AIM OF THE EXERCISE: Tally the lines in the entries where the string "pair" appears, and write only the total.

EXTRACTED RECORDS:

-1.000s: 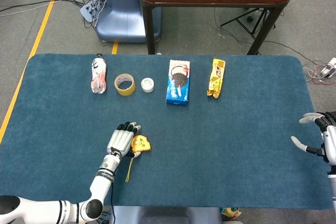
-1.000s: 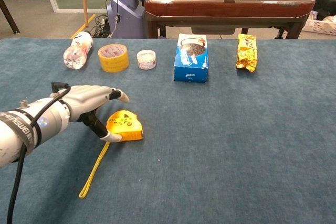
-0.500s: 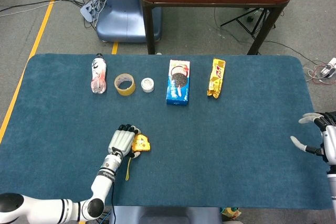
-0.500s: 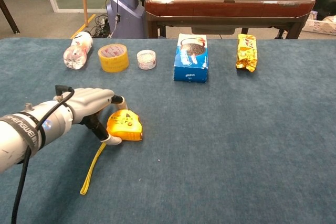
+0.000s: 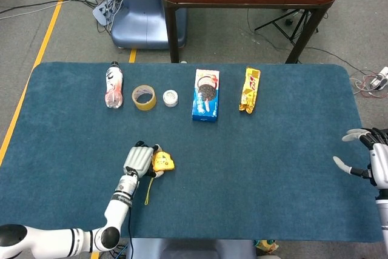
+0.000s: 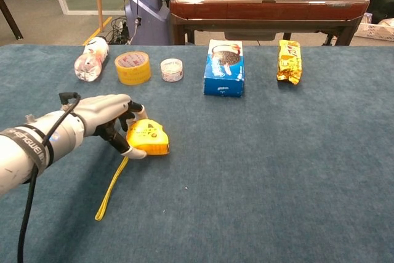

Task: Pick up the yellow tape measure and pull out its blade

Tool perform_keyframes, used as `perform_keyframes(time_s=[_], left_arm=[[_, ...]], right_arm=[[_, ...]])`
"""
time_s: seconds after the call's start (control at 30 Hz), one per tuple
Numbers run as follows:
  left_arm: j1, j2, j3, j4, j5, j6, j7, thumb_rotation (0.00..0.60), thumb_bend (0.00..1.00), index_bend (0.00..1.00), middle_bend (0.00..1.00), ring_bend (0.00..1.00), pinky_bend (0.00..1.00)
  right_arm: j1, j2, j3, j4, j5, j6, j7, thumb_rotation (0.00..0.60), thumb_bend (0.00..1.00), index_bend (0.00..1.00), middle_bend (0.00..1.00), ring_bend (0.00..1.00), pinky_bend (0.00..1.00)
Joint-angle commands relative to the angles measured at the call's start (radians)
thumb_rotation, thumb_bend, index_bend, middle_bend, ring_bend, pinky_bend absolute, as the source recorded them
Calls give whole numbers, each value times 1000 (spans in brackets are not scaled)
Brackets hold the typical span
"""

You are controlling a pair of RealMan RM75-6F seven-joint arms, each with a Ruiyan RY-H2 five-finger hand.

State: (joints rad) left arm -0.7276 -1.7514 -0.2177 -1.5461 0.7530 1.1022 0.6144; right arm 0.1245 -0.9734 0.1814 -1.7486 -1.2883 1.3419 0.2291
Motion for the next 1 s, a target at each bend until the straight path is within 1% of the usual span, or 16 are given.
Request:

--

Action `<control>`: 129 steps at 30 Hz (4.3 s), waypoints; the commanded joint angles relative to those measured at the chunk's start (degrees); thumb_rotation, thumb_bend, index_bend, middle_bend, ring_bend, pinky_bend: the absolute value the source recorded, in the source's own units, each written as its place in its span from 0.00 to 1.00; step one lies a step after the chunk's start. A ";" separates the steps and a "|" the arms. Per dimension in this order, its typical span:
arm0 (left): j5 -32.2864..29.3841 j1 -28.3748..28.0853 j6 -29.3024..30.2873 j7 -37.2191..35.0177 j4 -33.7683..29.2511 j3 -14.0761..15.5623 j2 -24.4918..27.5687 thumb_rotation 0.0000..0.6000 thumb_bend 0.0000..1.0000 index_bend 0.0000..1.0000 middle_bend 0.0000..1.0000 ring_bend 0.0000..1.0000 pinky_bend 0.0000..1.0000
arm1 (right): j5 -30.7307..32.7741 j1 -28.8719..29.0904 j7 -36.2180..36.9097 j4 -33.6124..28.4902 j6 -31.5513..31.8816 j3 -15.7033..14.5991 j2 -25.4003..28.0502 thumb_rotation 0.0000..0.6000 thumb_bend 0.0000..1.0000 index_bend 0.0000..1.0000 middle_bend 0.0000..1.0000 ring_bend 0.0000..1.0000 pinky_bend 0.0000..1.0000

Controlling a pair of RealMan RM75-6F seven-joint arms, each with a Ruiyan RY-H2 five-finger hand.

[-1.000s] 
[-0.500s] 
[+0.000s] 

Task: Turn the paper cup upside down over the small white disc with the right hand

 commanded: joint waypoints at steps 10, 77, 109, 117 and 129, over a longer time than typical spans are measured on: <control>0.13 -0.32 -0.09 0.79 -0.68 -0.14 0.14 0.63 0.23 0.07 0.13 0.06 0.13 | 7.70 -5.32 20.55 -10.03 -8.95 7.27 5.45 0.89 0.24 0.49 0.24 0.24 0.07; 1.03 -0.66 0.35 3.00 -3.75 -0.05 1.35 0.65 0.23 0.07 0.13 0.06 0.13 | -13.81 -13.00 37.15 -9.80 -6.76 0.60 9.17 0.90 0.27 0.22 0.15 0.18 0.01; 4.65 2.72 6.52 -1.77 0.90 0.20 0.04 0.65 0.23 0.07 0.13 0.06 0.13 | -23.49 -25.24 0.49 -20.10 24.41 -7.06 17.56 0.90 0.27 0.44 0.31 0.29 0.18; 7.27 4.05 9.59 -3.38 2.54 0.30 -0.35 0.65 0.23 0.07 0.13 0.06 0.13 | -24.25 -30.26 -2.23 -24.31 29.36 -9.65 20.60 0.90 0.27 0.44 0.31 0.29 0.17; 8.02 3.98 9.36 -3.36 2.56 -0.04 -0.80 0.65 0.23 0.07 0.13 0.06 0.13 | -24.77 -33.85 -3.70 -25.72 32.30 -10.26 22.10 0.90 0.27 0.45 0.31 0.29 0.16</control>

SOLUTION TO THIS EXERCISE: 2